Requirement - Only the lines below starting at the one containing "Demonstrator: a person" and ending at the one containing "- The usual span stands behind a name" belong in the answer, each copied exactly.

Records from a data source -
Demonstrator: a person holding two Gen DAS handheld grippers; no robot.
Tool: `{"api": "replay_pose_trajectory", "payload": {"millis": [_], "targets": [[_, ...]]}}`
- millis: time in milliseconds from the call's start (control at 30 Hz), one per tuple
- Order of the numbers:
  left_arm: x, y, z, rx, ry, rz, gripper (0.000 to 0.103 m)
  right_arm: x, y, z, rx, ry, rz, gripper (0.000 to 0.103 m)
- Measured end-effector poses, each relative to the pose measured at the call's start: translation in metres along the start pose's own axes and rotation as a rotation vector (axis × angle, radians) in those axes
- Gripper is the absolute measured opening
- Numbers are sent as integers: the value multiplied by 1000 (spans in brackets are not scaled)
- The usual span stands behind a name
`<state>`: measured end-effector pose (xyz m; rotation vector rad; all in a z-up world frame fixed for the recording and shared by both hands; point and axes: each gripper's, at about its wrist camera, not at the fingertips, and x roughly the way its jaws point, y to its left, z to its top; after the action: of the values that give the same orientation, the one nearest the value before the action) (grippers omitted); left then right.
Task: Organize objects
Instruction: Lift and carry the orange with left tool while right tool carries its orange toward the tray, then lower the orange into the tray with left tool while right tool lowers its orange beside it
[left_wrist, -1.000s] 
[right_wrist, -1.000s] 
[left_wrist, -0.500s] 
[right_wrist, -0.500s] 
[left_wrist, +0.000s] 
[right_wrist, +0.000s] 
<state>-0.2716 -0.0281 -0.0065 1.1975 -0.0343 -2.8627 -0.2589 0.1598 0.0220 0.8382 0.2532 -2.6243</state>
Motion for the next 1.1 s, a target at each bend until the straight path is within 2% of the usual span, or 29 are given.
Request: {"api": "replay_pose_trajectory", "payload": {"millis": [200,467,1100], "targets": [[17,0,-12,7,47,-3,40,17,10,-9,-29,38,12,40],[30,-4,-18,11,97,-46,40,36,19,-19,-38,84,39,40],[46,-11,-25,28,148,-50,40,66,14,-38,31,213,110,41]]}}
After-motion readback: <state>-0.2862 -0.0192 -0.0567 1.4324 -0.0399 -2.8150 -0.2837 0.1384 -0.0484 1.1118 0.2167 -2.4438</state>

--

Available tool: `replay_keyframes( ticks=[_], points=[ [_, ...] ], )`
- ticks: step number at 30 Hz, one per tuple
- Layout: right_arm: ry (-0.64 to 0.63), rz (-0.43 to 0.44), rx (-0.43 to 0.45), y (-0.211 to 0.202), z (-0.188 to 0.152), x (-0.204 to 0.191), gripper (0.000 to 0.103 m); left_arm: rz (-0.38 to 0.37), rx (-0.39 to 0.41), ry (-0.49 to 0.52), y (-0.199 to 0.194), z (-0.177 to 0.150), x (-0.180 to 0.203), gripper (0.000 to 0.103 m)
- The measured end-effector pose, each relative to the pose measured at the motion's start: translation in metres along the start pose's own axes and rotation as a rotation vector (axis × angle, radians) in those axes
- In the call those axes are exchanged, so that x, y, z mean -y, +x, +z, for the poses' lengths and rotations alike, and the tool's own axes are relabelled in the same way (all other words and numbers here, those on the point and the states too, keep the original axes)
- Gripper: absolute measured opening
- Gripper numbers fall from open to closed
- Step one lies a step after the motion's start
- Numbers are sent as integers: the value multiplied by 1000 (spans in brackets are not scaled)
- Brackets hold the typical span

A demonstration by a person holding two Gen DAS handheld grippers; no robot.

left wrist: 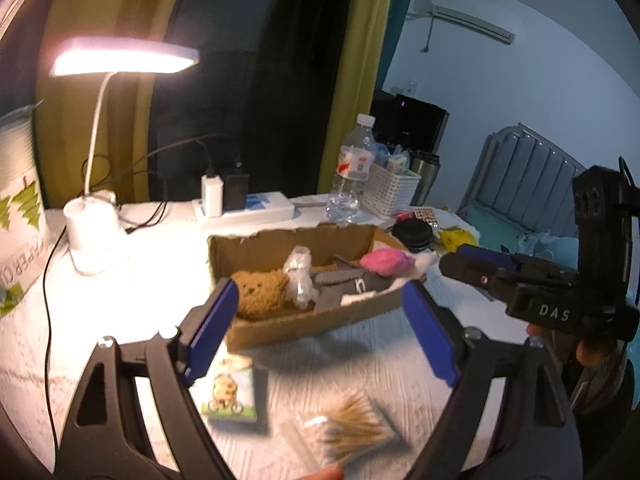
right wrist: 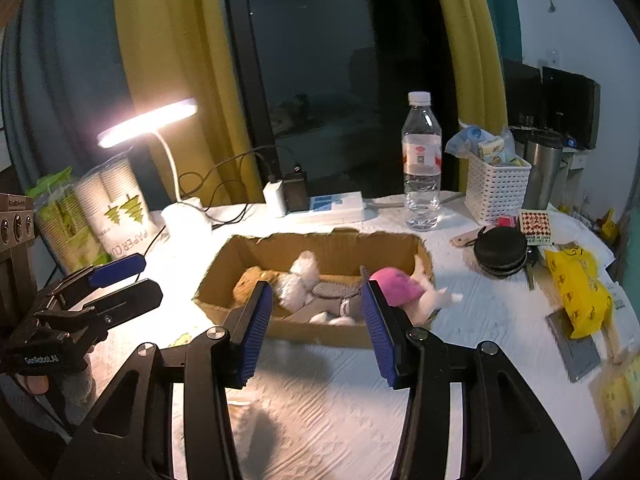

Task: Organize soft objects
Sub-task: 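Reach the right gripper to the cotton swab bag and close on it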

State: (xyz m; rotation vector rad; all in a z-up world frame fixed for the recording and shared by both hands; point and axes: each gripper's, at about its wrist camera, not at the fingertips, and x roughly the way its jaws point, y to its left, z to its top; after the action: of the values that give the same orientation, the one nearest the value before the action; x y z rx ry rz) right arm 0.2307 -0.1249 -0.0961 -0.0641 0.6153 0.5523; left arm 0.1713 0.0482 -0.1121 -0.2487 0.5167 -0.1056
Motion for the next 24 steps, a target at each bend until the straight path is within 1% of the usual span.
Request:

Written reply -
Demonstrator: a person holding two Gen DAS handheld grippers; no robot.
Tool: `{"api": "replay_pose_trajectory", "payload": {"millis": [_], "targets": [[_, ...]]}}`
- millis: time in milliseconds from the call's start (control at 30 Hz), one per tuple
- Order of the numbers:
  left_arm: x, y, z, rx, ry, rz, gripper (0.000 to 0.103 m)
  right_arm: x, y, z, rx, ry, rz, gripper (0.000 to 0.103 m)
- Measured end-effector poses, each relative to the pose measured at the call's start: translation in metres along the start pose's own axes and rotation as a rotation vector (axis × angle, radians) in those axes
- Gripper is the absolute measured opening
- Numbers are sent as integers: the value multiplied by 1000 (spans in brackets are not scaled)
- The usual span stands behind a name

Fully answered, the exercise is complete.